The Need for a Specialised Whistleblowing Office
Although the proposed Bill provides avenues on which people can rely to make disclosures, the need for more secure reporting channels is evident in order to enhance the confidentiality and anonymity of bona fide disclosers. The case for a specialised office rests primarily on the advantages of independent system-wide oversight and enforcement. The lack of an independent whistleblowing protective authority or specialist whistleblowing office has been identified by the Active Citizen Movement as a critical gap in the proposed amendments to the disclosure landscape in South Africa.[14]
Similar to South Africa’s shortcomings concerning the lack of immediate protection and reporting channels available to citizens, the United Kingdom has tabled the Protection for Whistleblowing Bill (Bill 27), which is currently before the House of Lords in Parliament. Bill 27 aims to implement two key changes to the current whistleblowing regulatory framework in the UK: firstly, expanding the protection of whistleblowers beyond workers or persons in an employment relationship; and secondly, providing for a specialised whistleblowers office that deals with complaints and disclosures.[15]

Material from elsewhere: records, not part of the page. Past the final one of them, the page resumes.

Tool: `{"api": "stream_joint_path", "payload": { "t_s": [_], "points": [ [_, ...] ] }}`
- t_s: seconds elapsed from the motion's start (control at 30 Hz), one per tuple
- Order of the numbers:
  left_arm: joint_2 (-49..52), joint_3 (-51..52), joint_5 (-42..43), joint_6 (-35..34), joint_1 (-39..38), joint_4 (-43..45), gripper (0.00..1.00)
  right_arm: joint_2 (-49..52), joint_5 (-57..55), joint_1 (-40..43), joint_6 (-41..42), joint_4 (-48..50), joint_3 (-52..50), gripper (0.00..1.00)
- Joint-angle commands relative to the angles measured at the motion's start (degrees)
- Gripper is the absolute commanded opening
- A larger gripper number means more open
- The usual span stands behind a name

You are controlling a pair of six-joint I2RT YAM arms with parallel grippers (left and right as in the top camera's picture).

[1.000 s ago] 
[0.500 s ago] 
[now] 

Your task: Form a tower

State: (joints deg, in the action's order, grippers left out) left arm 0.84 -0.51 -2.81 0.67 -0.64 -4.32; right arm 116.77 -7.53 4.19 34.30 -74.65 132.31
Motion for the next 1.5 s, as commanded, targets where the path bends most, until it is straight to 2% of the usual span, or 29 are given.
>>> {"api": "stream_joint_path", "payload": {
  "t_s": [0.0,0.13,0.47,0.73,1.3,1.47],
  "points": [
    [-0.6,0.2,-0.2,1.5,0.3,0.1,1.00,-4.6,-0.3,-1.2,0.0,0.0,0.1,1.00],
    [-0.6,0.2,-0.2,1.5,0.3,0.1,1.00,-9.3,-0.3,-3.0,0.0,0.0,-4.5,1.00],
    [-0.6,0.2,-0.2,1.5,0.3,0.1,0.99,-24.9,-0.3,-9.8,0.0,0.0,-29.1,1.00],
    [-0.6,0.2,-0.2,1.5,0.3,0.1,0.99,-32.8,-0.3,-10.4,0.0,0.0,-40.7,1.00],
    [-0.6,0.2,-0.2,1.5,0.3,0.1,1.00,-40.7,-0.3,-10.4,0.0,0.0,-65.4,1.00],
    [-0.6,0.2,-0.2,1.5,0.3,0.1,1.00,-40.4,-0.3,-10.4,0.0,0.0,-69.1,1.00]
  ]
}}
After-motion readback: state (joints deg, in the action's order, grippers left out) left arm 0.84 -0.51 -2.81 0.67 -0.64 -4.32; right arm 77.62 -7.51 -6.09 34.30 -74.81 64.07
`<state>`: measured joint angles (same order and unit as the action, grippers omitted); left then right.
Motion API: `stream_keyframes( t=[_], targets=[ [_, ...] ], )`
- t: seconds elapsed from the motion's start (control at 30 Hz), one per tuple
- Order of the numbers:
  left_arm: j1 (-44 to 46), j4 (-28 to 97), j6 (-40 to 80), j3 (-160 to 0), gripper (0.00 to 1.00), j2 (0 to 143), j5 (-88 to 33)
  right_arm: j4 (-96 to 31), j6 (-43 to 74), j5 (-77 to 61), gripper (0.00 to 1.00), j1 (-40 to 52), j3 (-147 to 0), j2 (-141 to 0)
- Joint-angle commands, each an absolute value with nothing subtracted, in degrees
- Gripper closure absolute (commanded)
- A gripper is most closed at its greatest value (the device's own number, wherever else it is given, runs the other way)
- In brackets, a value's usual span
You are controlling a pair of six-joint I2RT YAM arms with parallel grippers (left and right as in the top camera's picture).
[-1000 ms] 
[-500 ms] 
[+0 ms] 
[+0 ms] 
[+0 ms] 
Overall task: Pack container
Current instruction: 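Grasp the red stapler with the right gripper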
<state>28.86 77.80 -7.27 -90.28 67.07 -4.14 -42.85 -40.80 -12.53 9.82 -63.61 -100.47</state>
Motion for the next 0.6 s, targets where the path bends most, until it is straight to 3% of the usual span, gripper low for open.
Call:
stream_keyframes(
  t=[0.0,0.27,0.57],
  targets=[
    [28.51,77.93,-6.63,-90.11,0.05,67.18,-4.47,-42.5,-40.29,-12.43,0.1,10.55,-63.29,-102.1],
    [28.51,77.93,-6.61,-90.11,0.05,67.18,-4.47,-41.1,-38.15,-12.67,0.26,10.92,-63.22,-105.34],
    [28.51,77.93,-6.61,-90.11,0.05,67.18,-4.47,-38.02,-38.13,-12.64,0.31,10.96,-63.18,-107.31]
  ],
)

The proposed “Office of the Whistleblower” would set minimum standards, accredit organisational schemes, provide an independent disclosure and reporting service, issue information and action notices, make redress and interim orders, and impose civil penalties, with appeals to the appropriate tribunal. A comparable institution in South Africa will complement, not replace, the Bill’s framework by enhancing independence, consistency, and enforcement across sectors. A specialised whistleblowers office would broaden the involvement of bona fide disclosers with improved physical and employment protection.
Conclusion
An enhanced disclosure system should result in more disclosures, credible safeguards and possibly reduce the current high levels of corruption. Whistleblowing is an act of constitutional bravery that should be fostered to ensure openness, transparency, and accountability. Time will tell whether the adoption of the Bill’s stronger procedures, protections, oversight, and remedies deliver these aims. The Bill is open for public comment and submissions may be made on its content on or before 14 May 2026.
[1] Section 2 read with Sections 23 and 24 of the Protected Disclosures Bill, 2026.
[2]Section 14(1)-(4), (8)-(11) of the Protected Disclosures Bill, 2026.
[3]Sections 19, 20 and 21(1)-(8) of the Protected Disclosures Bill, 2026.
[4]Sections 22 and 23 of the Protected Disclosures Bill, 2026.
[5]Sections 3(1) and 3(7) of the Protected Disclosures Bill, 2026.
[6] 31 U.S.C. § 3730(b).
[7] 31 U.S.C. § 3730(d).
[8] 31 U.S.C. § 3730(d).
[9] 31 U.S.C. § 3730(d).
[10] Section 18 of the Protected Disclosures Bill, 2026.
[11] Section 18(1) of the Protected Disclosures Bill, 226.
[12] The Prevention and Combating of Corrupt Activities Act 12 of 2004.
[13] Section 18(2) of the Protected Disclosures Bill, 2026.
[14] ACM slams proposed Protected Disclosures Bill 2026 as ‘cold comfort’ for whistle-blowers
[15] Protection for Whistleblowing Bill (HL Bill 27).